Roma e Toska

Herbstzeit-Träume

Es wird ruhiger auf der Insel, die Schatten werden länger, die Strände ein wenig einsamer. Der frühe Herbst ist für mich die Zeit des Träumens, ein wenig hängt noch der schäumende Sommer in den Erinnerungen mit all den Events, den Begegnungen, dem lachenden »Cheers« mit einem Glas in der Hand. Vorbei! Wie die Nebel über der Heide und der Dunst über dem Meer, spinnen sich meine Gedanken fort in märchenhafte Weiten. Am Schreibtisch mit meinen Büchern um mich herum in dem alten Kapitänshaus bin ich über einen Spruch gestolpert: »Wenn Utopia ein Ort ist, der nicht existiert, dann muss dorthin ein Weg führen, der kein Weg ist.« 

Der Satz stammt aus einem Essay von Ursula K. Le Guin, der amerikanischen Schriftstellerin, die so poetisch und analytisch über unsere Gesellschaft schreibt.
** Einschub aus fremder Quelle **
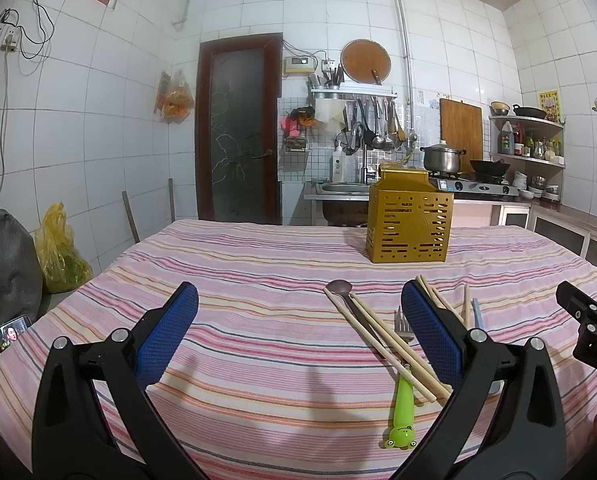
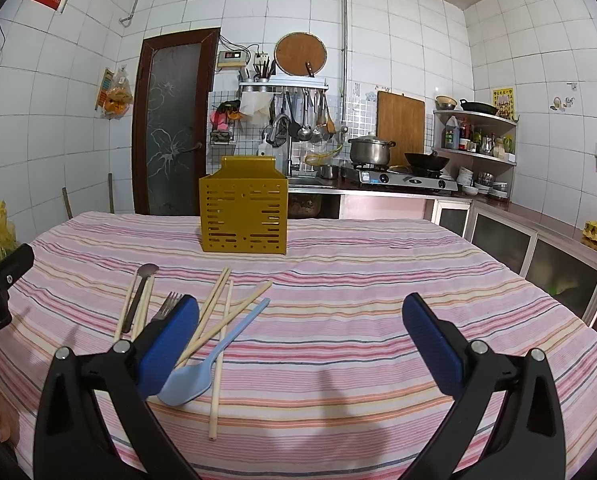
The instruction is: Organize utensils
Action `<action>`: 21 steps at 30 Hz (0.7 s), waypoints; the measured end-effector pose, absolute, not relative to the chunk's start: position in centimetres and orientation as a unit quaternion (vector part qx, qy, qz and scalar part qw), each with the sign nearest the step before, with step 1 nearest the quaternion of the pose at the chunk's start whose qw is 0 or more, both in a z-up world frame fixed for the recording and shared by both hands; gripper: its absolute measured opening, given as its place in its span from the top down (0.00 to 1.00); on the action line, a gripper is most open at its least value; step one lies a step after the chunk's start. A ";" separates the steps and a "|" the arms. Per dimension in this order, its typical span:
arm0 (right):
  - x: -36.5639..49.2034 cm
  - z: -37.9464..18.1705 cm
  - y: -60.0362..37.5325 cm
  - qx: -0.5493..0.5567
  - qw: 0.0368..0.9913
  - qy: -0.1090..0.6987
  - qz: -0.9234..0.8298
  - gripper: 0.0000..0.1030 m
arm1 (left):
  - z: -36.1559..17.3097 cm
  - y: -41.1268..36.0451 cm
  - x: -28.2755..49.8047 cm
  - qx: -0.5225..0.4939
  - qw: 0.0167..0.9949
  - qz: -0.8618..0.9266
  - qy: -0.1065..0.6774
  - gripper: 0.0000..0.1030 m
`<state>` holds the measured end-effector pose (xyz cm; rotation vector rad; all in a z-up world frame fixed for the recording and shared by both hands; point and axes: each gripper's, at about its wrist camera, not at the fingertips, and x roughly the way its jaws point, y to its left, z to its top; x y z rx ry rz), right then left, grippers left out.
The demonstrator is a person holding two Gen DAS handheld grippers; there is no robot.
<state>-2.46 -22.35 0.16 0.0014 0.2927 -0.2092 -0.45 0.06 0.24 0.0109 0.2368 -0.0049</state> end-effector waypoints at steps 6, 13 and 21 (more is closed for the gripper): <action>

Ich finde ihn romantisch, weil er mich aus der Realität führt, genauso wie meine Wanderungen morgens früh am Roten Kliff. »Ein Weg, der kein Weg ist.« Es klingt wie ein Rätsel, das wir mit der Kinder-Seele gewiss am leichtesten lösen könnten. Wir müssen dafür nur die Fakten, Daten und Infos des Alltags beiseiteschieben, die uns allzu oft die Sinne verstopfen. Hören wir kurz mal auf, uns von Wegen und Abzweigungen drängen uns lassen, von Entscheidungen für rechts oder links oder geradeaus. Wenn wir einfach einmal nichts wollen, was dann? Vielleicht wären wir auf der Reise zu einem Ort, den es nicht gibt, tief in uns drinnen. Herbstlich bunt und dunstig grau führt sie uns in ein Nichts, mystisch, genauso wie diese Insel sein kann im frühen Herbst. 

Es gibt ein Roma e Toska Tuch aus Seidenchiffon mit den Muscheln aus dem grafischen Werk von Alexander von Humboldt. Ich habe es von der Künstlerin und Kalligrafin Jeannine Platz beschreiben lassen: »Whoever sails on the open sea, follows the stars« (Wer auf das weite Meer hinaus segelt, der folgt den Sternen). Auch so ein Zitat, das in eine andere Dimension reicht, dorthin, wo sich die vorgezeichneten Wege auflösen. 

Und dann gibt es noch den Brombeerschal aus Seidentwill, soeben eingetroffen, der von meiner Sammelleidenschaft erzählt in einem Schlaraffenland aus bunten Beeren, orangeroten Hagebutten und sich dunkelleuchtend verfärbenden Blättern. Das ist mein Sylt im Herbst, ein Ort, den es gibt, wenn man mit dem Herzen schaut.